By Jim Daly
The federal government sent a message Tuesday that the new virtual-currency providers are subject to the same regulations as long-established money-transfer firms when it announced that Ripple Labs Inc. would pay a $700,000 civil penalty and take remedial actions in lieu of criminal prosecution.
The announcements came from the U.S. Attorney’s office in San Francisco and the U.S. Treasury Department’s Financial Crimes Enforcement Network (FinCen). FinCen assessed the fine against San Francisco-based Ripple and a subsidiary, XRP II LLC. The government claimed Ripple Labs willfully violated the Bank Secrecy Act by acting as a money-services business and selling its virtual currency known as XRP without registering as an MSB, and by failing to implement an adequate anti-money-laundering program as required by the law. XRP II later assumed Ripple Labs’ MSB functions and engaged in the same types of violations, FinCen said.

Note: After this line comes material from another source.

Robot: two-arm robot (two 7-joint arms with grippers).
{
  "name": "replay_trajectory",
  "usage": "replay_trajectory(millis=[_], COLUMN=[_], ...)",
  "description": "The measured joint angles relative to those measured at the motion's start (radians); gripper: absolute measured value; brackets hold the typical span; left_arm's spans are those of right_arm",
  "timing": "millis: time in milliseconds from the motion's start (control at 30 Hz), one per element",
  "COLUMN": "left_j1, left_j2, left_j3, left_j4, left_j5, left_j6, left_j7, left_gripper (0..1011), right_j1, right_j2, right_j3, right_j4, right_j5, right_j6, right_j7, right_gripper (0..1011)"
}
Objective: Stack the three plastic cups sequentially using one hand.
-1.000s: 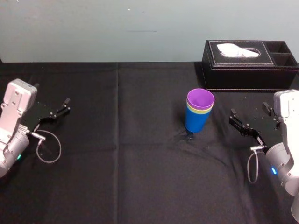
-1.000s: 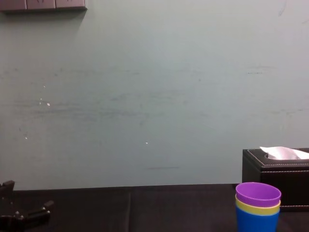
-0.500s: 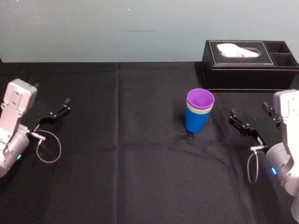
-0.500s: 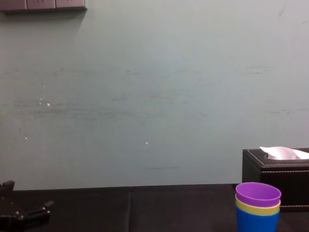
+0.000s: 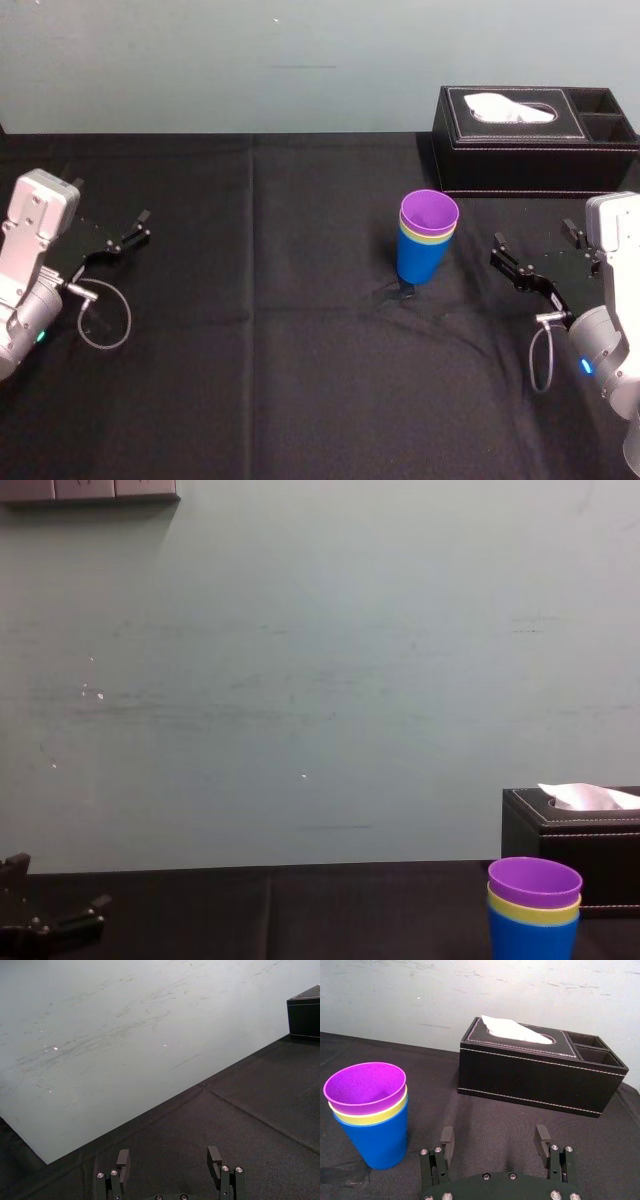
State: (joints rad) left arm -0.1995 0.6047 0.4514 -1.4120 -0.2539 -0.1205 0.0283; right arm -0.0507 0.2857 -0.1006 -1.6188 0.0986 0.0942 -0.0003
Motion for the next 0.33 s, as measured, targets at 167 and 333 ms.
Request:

“Virtual-currency exchangers must bring products to market that comply with our anti-money-laundering laws,” FinCen Director Jennifer Shasky Calvery said in a news release. “Innovation is laudable but only as long as it does not unreasonably expose our financial system to tech-smart criminals eager to abuse the latest and most complex products.”
Ripple is the second-largest cryptocurrency by market capitalization after Bitcoin, the feds said. Ripple Labs also operates a platform for the electronic exchange of fiat currencies.
Ripple Labs spokesperson Monica Long said the government acknowledged that the company has cooperated with its investigation and that it has taken steps to comply with FinCen’s March 2013 guidance for virtual-currency providers and maintain an anti-money-laundering program. Those steps include registering XRP II as an MSB in 2013, hiring a chief compliance officer in January 2014 and a Bank Secrecy Act officer in February of this year.
“While we are pleased to have resolved this matter and to move forward with our business, we would like to address the nature and outcome of the investigation, and our company’s historical and present-day conduct with regards to compliance,” Long said in an e-mailed statement. “An early company in an emerging, undefined fin-tech category, Ripple Labs was one of the first to proactively build out a compliance and risk program. We’ve been consistent in our message of supporting a compliant and healthy Ripple ecosystem. We have not willfully engaged in criminal activity, nor has the company been prosecuted.”
Long added that, “Ripple is infrastructure technology for banks to build compliant payment networks. The settlement announced today does not impede our ability to execute on those bank integrations. We’re continuing to focus on working towards an Internet of Value.”
The settlement with the U.S. Attorney’s office includes a $450,000 forfeiture that will be credited as partial payment of FinCen’s $700,000 civil fine.
Ripple and XRP II agreed to take a number of what the government called remedial steps. In addition to maintaining and enhancing an anti-money-laundering program, they include conducting XRP transactions and so-called “Ripple Trade” activity only through a registered MSB. The agreement also calls for external audits through 2020, enhancements to Ripple’s protocol, more transaction monitoring, and a review of three years’ of historical activity for suspect transactions, the U.S. Department of Justice and FinCen said.
As examples of alleged violations, the DoJ said Ripple sold XRP before it had registered with FinCen as an MSB, including $1.3 million in sales in April 2013 alone. Later that year, XRP II arranged a $250,000 transaction for a Ripple Labs investor who had a felony record without requiring the investor to complete a required “know-your-customer” form.